ADR 0013 - Artifact Provenance Contract

Cortex artifacts attach provenance through stable artifact-local references rather than raw rendered spans.


On this page
  1. Status
  2. Context
  3. Decision
  4. Consequences
  5. Alternatives Considered
  6. Related

ADR 0013 - Artifact Provenance Contract

Status

Accepted. Cortex artifact provenance is modeled as structured metadata attached to artifact-local references.

Context

Structured rendering solves only one side of trustworthy artifacts. A rendered document can be syntactically valid and still fail to explain where a number, claim, table, or derived value came from.

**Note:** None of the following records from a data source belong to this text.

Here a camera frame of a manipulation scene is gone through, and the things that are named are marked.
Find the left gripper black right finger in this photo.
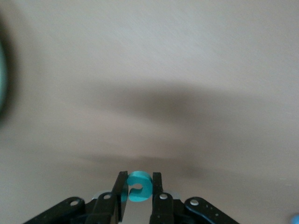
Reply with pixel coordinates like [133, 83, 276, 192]
[149, 172, 238, 224]

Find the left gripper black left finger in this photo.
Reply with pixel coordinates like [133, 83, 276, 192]
[23, 171, 128, 224]

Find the teal letter c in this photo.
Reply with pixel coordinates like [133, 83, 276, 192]
[121, 170, 154, 203]

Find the pale green plate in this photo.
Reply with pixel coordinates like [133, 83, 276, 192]
[0, 39, 10, 117]

Raw span annotation is too fragile as the primary contract. Rendering changes, Markdown normalization, and HTML transformations can move spans even when the artifact’s semantic nodes stay stable. Provenance needs to attach before final presentation.

Downstream report provenance is one concrete consumer of this contract, but the underlying rule applies to any host that turns Cortex workflow outputs into auditable artifacts.

Decision

Artifact provenance is represented through stable artifact-local references, not through raw rendered-text spans.

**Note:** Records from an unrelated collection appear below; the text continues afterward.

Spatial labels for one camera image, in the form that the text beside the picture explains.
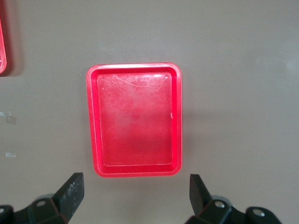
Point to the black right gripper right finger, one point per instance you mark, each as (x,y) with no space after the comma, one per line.
(198,196)

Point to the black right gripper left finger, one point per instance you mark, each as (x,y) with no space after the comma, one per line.
(70,196)

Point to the empty-bottomed red plastic tray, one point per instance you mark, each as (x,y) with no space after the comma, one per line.
(135,126)

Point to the brown tape patch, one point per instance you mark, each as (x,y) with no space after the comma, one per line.
(11,120)

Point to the clear tape piece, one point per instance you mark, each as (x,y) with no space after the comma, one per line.
(5,113)
(10,154)

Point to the red tray holding pipe fittings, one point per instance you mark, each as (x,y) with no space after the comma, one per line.
(3,56)

The contract has four parts:

  • Artifact-local anchors. Structured artifact nodes carry stable local identifiers that survive deterministic rendering.
  • Provenance records. Each record names the source of a claim, value, tool result, computation, or model-produced section.
  • Coverage metadata. Artifacts may summarize how much of the rendered output has explicit provenance.
  • Renderer projection. Markdown and HTML renderers project the provenance metadata into annotations, links, or sidecar metadata without changing the provenance source of truth.

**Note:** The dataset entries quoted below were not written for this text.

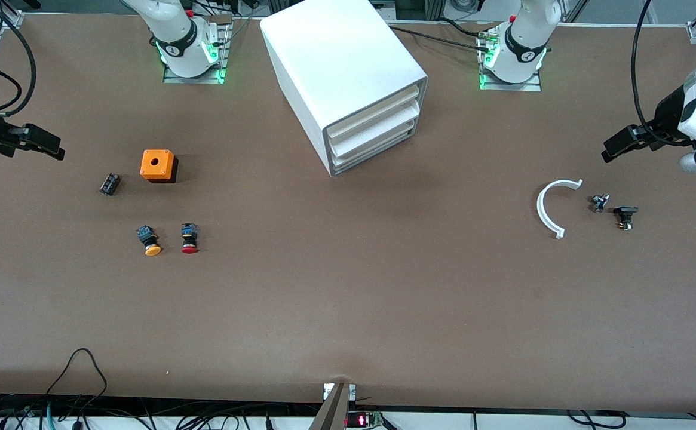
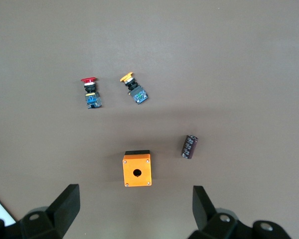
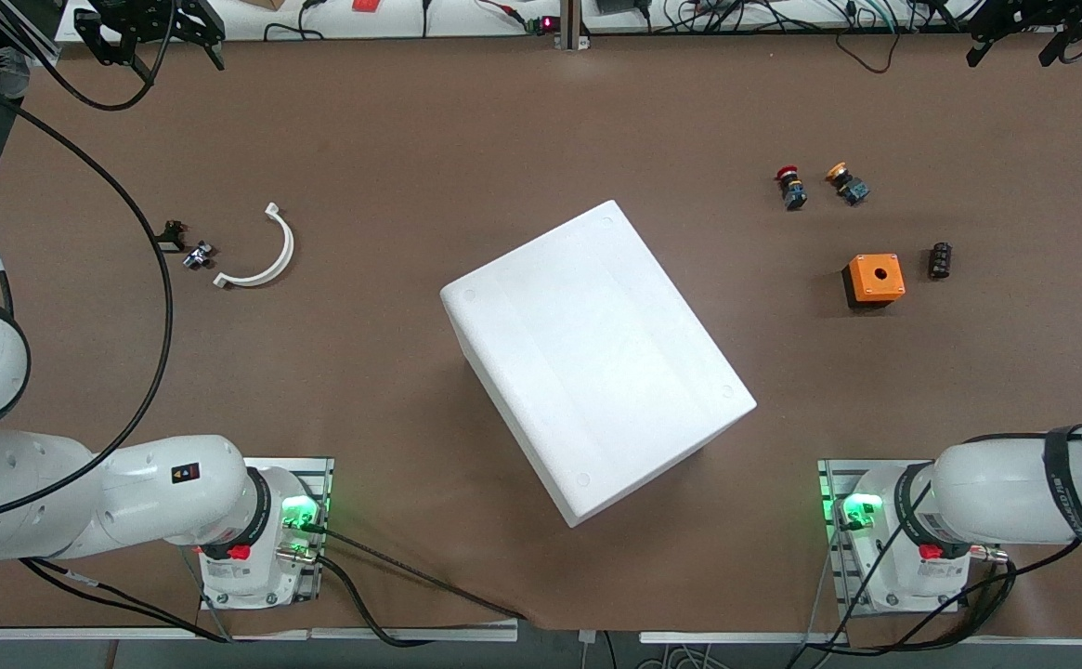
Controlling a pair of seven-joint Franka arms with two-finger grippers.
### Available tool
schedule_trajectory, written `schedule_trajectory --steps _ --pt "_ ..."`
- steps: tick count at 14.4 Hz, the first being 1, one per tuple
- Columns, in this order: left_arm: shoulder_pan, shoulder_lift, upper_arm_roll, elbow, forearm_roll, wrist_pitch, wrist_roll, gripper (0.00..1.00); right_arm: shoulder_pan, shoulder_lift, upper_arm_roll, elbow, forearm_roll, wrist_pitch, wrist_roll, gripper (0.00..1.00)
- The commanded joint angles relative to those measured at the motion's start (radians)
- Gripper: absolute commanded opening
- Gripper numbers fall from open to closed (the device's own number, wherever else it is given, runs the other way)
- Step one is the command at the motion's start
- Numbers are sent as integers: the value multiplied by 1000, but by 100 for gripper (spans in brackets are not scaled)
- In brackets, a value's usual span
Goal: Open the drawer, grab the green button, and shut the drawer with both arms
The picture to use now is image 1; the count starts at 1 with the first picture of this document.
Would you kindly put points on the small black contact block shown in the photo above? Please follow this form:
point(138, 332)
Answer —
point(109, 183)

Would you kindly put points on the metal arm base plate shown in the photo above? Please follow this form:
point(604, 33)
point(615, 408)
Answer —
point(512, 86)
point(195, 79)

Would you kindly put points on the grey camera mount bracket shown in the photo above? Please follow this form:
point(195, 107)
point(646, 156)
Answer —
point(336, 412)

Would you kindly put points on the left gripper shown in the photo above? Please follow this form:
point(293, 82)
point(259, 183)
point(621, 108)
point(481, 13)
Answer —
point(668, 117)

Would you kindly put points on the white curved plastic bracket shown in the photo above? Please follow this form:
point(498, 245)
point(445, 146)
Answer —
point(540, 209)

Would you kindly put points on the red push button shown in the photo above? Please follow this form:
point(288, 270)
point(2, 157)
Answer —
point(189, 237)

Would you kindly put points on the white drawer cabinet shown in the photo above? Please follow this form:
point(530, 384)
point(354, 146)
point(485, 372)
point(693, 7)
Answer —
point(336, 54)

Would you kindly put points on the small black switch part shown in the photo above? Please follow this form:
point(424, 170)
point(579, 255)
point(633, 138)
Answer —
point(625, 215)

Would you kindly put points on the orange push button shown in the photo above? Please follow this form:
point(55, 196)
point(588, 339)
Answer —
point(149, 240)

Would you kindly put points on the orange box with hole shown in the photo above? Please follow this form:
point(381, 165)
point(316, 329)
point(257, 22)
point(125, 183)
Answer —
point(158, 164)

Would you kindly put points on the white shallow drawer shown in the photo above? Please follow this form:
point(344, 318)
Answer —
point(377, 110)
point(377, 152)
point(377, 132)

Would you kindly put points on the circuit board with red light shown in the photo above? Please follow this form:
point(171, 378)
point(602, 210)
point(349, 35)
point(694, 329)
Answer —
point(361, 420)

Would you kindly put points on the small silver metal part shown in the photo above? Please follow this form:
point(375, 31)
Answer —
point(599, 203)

The host remains responsible for deciding which sources are valid in its domain and which provenance gaps are acceptable for publication.

Consequences

Positive consequences:

  • Provenance survives formatting changes because it targets structured artifact nodes.
  • Hosts can build domain-specific audit surfaces without changing Cortex’s core document renderer.
  • Rendered HTML annotations can be regenerated from the same artifact source.
  • Provenance coverage becomes measurable instead of implicit.

Costs and obligations:

  • Artifact IRs need stable local identifiers where provenance is expected.
  • Renderers must preserve enough structure to expose provenance cleanly.
  • Hosts must decide domain-specific trust policy downstream.
  • Raw span offsets may still exist as derived display data, but they are not the source of truth.

Alternatives Considered

  • Annotate rendered Markdown or HTML directly. Rejected because it makes provenance dependent on formatting and renderer behavior.
  • Keep provenance only in run logs. Rejected because artifact readers need a local explanation of claims and values.
  • Make Cortex own domain trust policy. Rejected because accepted evidence is host-specific.